New England Travel

An AMC hut adventure In New Hamphire’s White Mountains

Bunchberry on a North Twin trail. PHOTOS BY JEFFrey ROMANO FOR THE BOSTON GLOBE

WHITE MOUNTAINS — For more than a century, the Appalachian Mountain Club has been welcoming hikers to its eight backcountry huts in New Hampshire’s White Mountains. Offering comfortable bunks, knowledgeable staff, and delicious and plentiful food, the huts are the perfect destination for backpackers of all levels. Located near scenic ponds and waterfalls, as well as near the summits of New England’s highest peaks, these rustic oases are not only wonderful destinations but also ideal starting points to explore more remote areas.

Looking for a backpacking adventure, my 11-year-old son and I embarked on a three-day trek in the heart of the Whites. With reservations at two huts, Zealand Falls and Galehead, we mapped out a 19-mile itinerary that would have us ascending five 4,000-foot mountains.

Advertisement:

Our trip began on the Hale Brook Trail. My son eagerly ascended the rising path, marveling at the lightness of his pack. “I can see why people like backpacking to AMC huts,’’ he said. “We can go faster when we are not carrying our tent, stove, or all the food we usually bring on our overnight trips.’’

Despite the modest weight on our backs, the ruggedness of the trail and the midday heat eventually took a toll. Happily, when we arrived at Zealand Falls Hut we were welcomed by an energetic crew member, “Enjoy a cold drink and make yourself at home.’’

Advertisement:

Our first task was to set up our bunks, which were equipped with a comfortable cushion, pillow, and wool blankets. We needed to supply only sheets or a sleeping bag.

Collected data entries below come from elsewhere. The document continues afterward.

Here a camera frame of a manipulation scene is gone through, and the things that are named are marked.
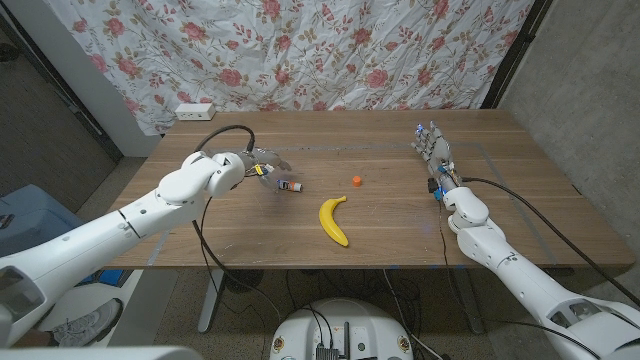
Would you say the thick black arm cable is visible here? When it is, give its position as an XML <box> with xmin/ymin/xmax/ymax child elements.
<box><xmin>191</xmin><ymin>124</ymin><xmax>284</xmax><ymax>326</ymax></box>
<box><xmin>460</xmin><ymin>176</ymin><xmax>640</xmax><ymax>307</ymax></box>

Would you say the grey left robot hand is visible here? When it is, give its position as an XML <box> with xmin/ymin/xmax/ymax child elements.
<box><xmin>237</xmin><ymin>147</ymin><xmax>294</xmax><ymax>194</ymax></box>

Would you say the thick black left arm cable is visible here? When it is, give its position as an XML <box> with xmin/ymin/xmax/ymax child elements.
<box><xmin>191</xmin><ymin>124</ymin><xmax>284</xmax><ymax>326</ymax></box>

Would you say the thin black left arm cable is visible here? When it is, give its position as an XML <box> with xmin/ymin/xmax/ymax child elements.
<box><xmin>198</xmin><ymin>196</ymin><xmax>224</xmax><ymax>281</ymax></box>

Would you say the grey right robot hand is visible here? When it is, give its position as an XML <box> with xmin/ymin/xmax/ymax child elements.
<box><xmin>410</xmin><ymin>120</ymin><xmax>457</xmax><ymax>177</ymax></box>

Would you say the black backdrop stand pole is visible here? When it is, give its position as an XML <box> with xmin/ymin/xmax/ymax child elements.
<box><xmin>480</xmin><ymin>0</ymin><xmax>555</xmax><ymax>110</ymax></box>

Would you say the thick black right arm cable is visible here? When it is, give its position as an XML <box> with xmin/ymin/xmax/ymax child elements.
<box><xmin>460</xmin><ymin>176</ymin><xmax>640</xmax><ymax>307</ymax></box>

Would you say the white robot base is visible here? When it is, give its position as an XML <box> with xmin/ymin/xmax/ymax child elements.
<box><xmin>269</xmin><ymin>298</ymin><xmax>415</xmax><ymax>360</ymax></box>

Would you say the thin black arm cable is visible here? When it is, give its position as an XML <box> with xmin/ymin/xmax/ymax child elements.
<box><xmin>198</xmin><ymin>196</ymin><xmax>224</xmax><ymax>281</ymax></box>
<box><xmin>437</xmin><ymin>198</ymin><xmax>601</xmax><ymax>360</ymax></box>

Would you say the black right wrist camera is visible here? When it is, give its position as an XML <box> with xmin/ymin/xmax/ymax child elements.
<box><xmin>427</xmin><ymin>176</ymin><xmax>445</xmax><ymax>202</ymax></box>

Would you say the floral backdrop cloth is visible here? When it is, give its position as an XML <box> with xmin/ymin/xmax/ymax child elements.
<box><xmin>44</xmin><ymin>0</ymin><xmax>536</xmax><ymax>137</ymax></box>

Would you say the grey table leg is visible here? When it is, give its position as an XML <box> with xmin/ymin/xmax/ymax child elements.
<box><xmin>452</xmin><ymin>269</ymin><xmax>485</xmax><ymax>335</ymax></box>
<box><xmin>197</xmin><ymin>269</ymin><xmax>226</xmax><ymax>335</ymax></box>

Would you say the yellow toy banana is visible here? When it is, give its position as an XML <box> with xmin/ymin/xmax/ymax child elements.
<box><xmin>318</xmin><ymin>195</ymin><xmax>350</xmax><ymax>248</ymax></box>

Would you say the white power strip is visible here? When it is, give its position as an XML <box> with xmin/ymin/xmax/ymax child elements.
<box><xmin>174</xmin><ymin>102</ymin><xmax>217</xmax><ymax>122</ymax></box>

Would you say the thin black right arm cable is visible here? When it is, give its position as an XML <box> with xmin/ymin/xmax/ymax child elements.
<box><xmin>437</xmin><ymin>198</ymin><xmax>601</xmax><ymax>360</ymax></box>

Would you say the grey sneaker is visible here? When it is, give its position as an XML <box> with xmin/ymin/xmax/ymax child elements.
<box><xmin>51</xmin><ymin>298</ymin><xmax>124</xmax><ymax>348</ymax></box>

With a couple of hours to spare before dinner, it was time to unwind and enjoy the beauty from atop the cascading stream.

As 6 p.m. approached, three dozen guests slowly assembled in the cozy dining area. Sitting family style around three tables, we were introduced to the night’s menu, a four-course fare of salad, fresh-baked bread, chicken, and dessert. Then music to the ears of any hungry hiker, the hutmaster said, “Take as much as you want, but please eat everything you take.’’ Our plates quickly were full and soon after our bellies, too.

In addition to satisfying hearty appetites, hut meals are great opportunities to make new friends. At our table a father and his 5-year-old daughter were enjoying their first family backpack. After dinner the four of us took a leisurely stroll to Zealand Pond and then capped off the evening with some competitive games of Uno. “Just one more game?’’ my son pleaded, but we retired for some much-needed sleep.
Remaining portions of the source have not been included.